In questo blocco assistiamo anche ad una particolarissima performance di Saartjie: già in altre occasioni abbiamo visto la donna strimpellare un curioso strumento musicale che sembra un piccolo violino con un buffo archetto; in questa seconda parte, vediamo la donna seguire la musica di un violinista “vero” che suona il suo strumento altrettanto vero, con il suo strano aggeggio e praticamente ricavare lo stesso suono; Réaux la definisce in possesso dell’”orecchio assoluto”, cosa che nella realtà non significa niente!

E quest’ultimo elemento cinematografico ci riporta all’affermazione della donna che dice di “voler fare l’artista”, “di essere venuta via dal proprio Paese per fare l’artista” mentre l’esigenza di coloro che la gestiscono è mostrarne le strane fattezze e le particolari attitudini e caratteristiche fisiche.

Ed è sempre a Parigi che Réaux troverà il modo di realizzare del denaro con un’altra esibizione della donna: la porterà all’Istituto di Anatomia diretto dal Professor Cuvier (quello della scena iniziale) che la sottoporrà a tutta una serie di misurazioni e di comparazioni anatomiche, ma quando si arriva alla parte degli organi genitali, la donna si rifiuta di mostrarsi e così la performance non si conclude come previsto e la cifra pattuita non viene corrisposta; il tutto, compreso il calco completo della donna, avverrà solo dopo la sua morte, quando Réaux si affretta a portare il corpo ancora caldo allo stesso Cuvuer.

Per tirare qualche somma, il film è l’esempio classico – ma bestialmente drammatico – di una sopraffazione di un essere umano da parte di altri esseri umani: Saartjie, con le sue caratteristiche e le sue capacità, viene utilizzata dai suoi mentori soltanto a livello di “fenomeno” disattendendo completamente i desideri della donna; e questa situazione non cambierà mai durante la vita della ragazza, neppure quando riceverà una offerta di assistenza da parte dell’African Insitution ed anche la scienza, anziché indicarle la strada per meglio superare questa situazione cercherà soltanto di utilizzarne le caratteristiche al fine di diventare “famosi” (il professor Cuvier che viene subissato dagli applausi quando presenta il calco del corpo della donna).

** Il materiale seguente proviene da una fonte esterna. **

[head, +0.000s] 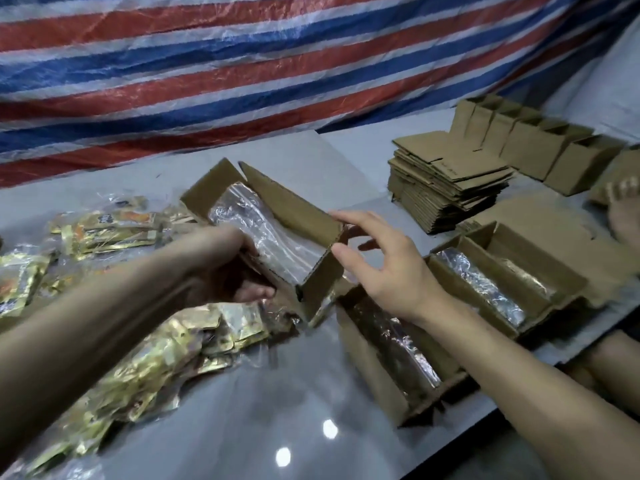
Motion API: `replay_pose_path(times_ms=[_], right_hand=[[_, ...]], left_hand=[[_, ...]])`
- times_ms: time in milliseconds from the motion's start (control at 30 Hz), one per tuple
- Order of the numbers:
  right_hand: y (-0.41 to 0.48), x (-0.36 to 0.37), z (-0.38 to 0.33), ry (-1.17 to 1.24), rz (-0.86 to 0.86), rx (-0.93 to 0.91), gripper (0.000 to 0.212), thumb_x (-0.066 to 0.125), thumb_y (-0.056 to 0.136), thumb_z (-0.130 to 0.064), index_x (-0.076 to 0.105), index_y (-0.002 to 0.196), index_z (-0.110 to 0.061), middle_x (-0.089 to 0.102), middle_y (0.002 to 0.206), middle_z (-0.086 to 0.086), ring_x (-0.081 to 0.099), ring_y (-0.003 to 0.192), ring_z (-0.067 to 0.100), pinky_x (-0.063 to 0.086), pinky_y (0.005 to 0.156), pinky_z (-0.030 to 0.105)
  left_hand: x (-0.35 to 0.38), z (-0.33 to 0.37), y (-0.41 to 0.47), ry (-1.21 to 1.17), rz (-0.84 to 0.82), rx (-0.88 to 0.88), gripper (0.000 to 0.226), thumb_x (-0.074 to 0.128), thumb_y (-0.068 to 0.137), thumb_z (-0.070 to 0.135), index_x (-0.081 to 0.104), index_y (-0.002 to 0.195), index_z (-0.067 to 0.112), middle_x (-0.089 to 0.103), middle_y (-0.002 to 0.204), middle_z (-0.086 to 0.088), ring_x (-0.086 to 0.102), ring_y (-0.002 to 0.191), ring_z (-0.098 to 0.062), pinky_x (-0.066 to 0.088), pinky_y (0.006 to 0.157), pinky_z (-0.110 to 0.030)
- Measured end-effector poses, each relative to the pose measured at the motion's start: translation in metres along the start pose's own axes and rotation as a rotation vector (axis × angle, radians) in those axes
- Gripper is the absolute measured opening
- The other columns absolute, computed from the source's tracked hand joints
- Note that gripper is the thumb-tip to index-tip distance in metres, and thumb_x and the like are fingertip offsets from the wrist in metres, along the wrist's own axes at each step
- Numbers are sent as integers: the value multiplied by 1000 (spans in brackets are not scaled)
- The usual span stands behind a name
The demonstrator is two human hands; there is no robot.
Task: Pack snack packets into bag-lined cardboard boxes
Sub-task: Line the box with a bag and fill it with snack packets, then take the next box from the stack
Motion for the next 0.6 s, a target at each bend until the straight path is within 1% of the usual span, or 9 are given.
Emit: replay_pose_path(times_ms=[67,167,233,333,367,433,500,533,600], right_hand=[[8,-13,17,-18,42,68,46,57,93,-46,55,138,-34,61,125,-16,57,117,2,49,100,32],[24,-29,44,-41,64,170,48,51,94,-52,54,138,-33,59,122,-23,54,113,-7,46,93,21],[39,-40,64,-70,73,230,42,48,94,-57,60,127,-33,61,111,-26,55,103,-12,44,86,20],[65,-58,101,-139,80,323,17,58,95,-49,63,104,-35,63,97,-22,59,93,-5,46,80,24],[71,-63,113,-165,77,351,12,61,94,-45,63,101,-36,63,94,-22,60,93,-1,46,80,26],[79,-74,136,-213,54,404,13,64,93,-43,65,101,-33,61,91,-23,61,94,7,44,80,27],[83,-86,155,-252,27,456,17,65,92,-42,67,105,-31,60,90,-23,60,92,6,42,77,24],[84,-93,164,-271,10,487,16,66,91,-42,67,104,-32,59,89,-23,60,89,4,41,73,21],[87,-107,181,-308,-19,552,10,69,89,-42,64,95,-36,59,86,-24,61,87,3,44,70,20]], left_hand=[[14,18,19,-6,2,18,26,34,102,5,51,89,-10,68,79,-32,65,43,-27,50,35,-24],[42,37,53,20,-2,36,21,31,102,2,48,94,-8,67,85,-32,66,47,-28,54,39,-25],[63,43,77,37,-6,32,21,29,101,1,47,96,-8,65,85,-32,66,47,-29,55,39,-27],[93,53,114,33,-7,13,20,26,100,2,44,100,-7,64,88,-34,65,51,-32,56,44,-30],[102,57,125,35,-7,3,22,26,100,2,46,97,-7,64,86,-34,64,50,-32,55,44,-30],[119,65,146,60,9,-22,29,25,99,1,51,94,-10,64,82,-34,61,46,-31,54,42,-29],[135,74,164,104,29,-36,30,26,98,-1,52,95,-14,64,79,-36,60,44,-32,53,40,-29],[143,79,173,125,38,-34,29,27,98,-1,52,91,-14,64,72,-35,60,42,-32,53,40,-30],[161,87,190,154,48,-22,27,29,99,-1,51,87,-12,64,59,-30,60,40,-31,54,42,-31]])
Point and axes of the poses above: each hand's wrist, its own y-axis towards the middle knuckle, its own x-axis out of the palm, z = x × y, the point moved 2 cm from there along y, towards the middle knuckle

Il regista Kechiche – già presente nel 2008 e ben accolto a Venezia – mostra ancora una volta la sua maestria nella composizione di una corretta struttura narrativa e nella direzione di un nutrito gruppo di attori; se proprio vogliamo trovare qualcosa da ridire, possiamo notare che l’opera propende in massima parte per l’aspetto spettacolare ai danni della struttura filmica, ma questo è compensato dalle bellissime immagini che l’autore è riuscito a realizzare.